> Exercise description
Tally every line of the records below that includes "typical", and reply with the total alone.

> Task data
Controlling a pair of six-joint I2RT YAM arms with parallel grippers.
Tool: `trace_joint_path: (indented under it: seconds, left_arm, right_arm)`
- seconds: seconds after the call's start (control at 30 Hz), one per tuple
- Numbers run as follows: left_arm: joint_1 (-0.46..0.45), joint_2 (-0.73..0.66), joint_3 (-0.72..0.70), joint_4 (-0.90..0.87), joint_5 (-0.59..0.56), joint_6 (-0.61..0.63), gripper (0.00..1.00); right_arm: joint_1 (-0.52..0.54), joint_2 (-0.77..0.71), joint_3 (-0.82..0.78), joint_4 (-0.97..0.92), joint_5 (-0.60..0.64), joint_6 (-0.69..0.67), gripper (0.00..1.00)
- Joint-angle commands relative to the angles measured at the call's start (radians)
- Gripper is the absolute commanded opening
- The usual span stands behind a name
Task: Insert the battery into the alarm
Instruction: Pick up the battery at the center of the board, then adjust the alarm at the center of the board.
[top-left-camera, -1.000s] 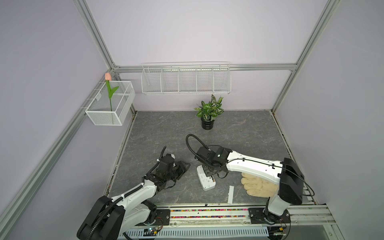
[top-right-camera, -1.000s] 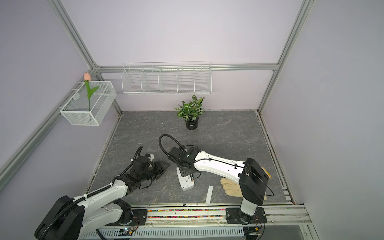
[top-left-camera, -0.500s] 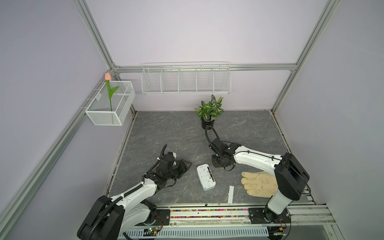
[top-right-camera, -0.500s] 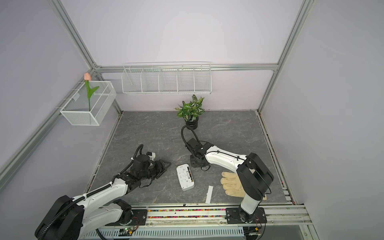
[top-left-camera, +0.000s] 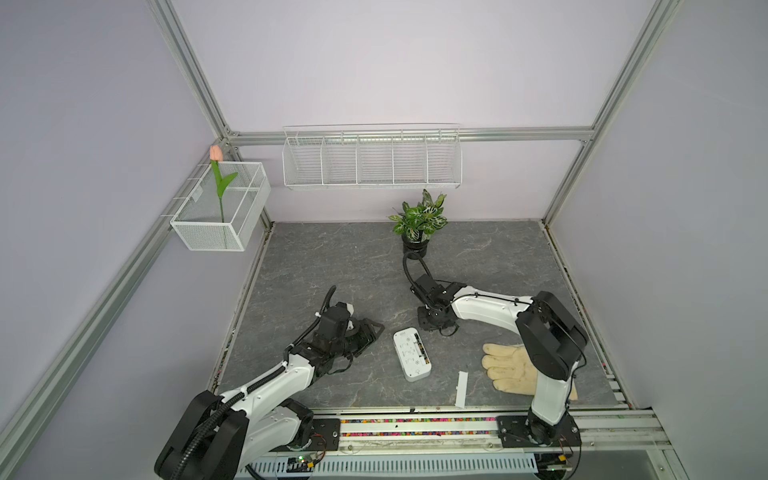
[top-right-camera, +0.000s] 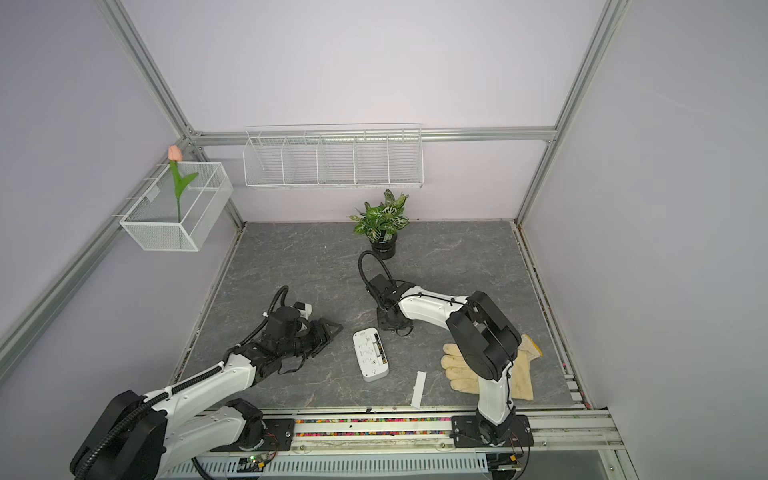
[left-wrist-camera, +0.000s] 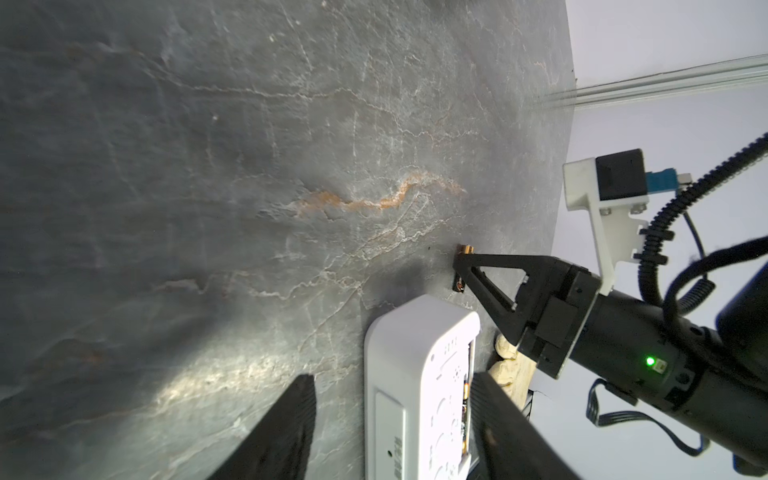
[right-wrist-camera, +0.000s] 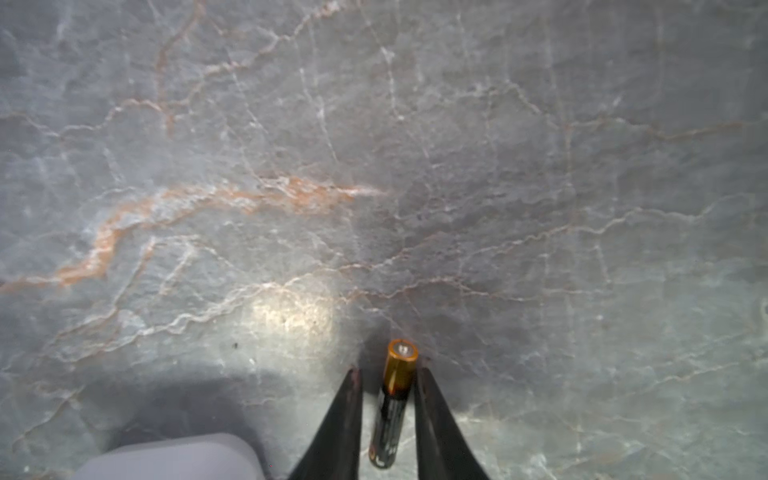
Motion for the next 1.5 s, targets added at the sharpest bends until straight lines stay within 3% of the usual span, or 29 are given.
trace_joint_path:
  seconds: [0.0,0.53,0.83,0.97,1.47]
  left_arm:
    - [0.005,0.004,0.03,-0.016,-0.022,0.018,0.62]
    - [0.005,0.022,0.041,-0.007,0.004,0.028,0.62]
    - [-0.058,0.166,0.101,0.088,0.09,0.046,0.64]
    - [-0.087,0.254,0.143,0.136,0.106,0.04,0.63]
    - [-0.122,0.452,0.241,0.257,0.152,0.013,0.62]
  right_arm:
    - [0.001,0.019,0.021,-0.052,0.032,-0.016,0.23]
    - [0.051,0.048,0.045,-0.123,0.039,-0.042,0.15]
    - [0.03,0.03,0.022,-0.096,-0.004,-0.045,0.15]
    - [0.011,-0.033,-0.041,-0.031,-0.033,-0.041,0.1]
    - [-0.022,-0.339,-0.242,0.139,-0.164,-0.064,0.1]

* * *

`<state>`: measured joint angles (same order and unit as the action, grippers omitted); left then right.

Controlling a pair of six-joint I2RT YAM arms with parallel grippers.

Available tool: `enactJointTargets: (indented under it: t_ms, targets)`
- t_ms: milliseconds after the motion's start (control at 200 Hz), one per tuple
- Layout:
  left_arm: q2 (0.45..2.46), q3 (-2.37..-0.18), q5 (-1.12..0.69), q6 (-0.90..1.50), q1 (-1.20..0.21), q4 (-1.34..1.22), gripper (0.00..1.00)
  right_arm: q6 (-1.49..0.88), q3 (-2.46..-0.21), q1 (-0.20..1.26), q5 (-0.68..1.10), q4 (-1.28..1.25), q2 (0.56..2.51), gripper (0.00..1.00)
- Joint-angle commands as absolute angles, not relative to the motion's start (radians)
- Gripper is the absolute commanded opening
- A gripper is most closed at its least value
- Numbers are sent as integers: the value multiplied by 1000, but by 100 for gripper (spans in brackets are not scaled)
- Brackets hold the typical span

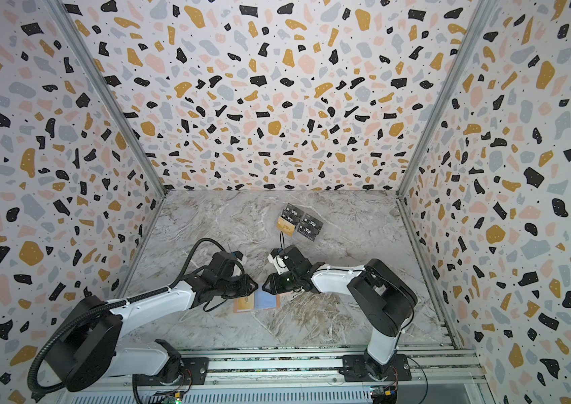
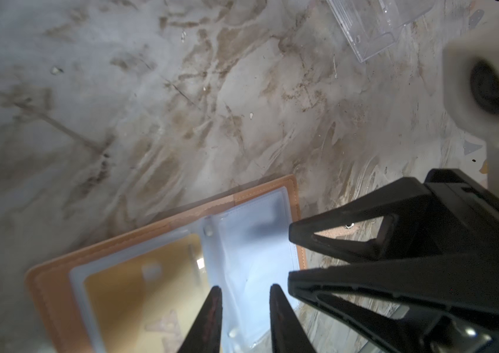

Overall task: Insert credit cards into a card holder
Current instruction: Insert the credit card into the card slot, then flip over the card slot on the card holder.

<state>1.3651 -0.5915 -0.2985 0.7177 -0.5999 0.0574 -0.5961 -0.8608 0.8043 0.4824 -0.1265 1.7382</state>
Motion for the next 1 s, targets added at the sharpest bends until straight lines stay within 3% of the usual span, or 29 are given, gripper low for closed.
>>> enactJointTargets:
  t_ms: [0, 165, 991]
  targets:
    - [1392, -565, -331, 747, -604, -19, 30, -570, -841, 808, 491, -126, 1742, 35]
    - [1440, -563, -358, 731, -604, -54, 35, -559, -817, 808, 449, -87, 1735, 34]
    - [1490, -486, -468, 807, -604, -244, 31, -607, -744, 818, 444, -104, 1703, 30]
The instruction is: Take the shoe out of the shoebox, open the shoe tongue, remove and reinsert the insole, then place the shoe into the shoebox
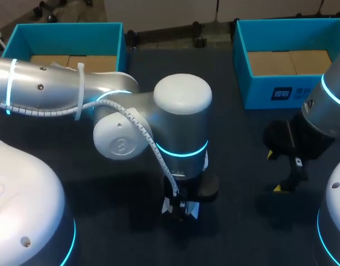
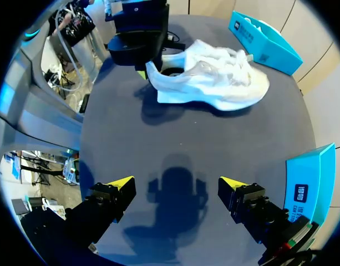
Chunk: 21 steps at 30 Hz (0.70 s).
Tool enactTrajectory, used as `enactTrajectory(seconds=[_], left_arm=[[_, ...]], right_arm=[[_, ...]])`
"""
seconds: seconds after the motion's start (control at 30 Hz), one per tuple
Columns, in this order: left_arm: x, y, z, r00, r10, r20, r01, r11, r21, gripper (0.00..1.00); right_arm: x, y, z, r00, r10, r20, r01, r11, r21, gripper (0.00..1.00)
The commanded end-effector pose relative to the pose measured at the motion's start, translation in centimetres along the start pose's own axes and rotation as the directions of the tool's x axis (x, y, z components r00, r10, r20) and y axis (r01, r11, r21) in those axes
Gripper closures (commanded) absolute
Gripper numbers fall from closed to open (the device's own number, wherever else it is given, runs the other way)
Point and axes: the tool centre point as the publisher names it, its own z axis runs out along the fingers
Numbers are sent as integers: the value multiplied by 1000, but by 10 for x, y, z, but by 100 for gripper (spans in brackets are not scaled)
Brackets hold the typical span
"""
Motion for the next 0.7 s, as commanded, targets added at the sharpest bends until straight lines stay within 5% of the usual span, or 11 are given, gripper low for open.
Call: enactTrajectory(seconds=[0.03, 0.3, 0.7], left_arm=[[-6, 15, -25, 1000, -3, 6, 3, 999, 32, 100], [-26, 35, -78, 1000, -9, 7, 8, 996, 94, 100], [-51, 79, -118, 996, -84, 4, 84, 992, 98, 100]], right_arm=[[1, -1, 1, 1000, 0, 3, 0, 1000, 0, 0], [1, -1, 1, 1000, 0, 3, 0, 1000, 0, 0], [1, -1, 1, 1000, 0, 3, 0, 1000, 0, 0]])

> Task solution
2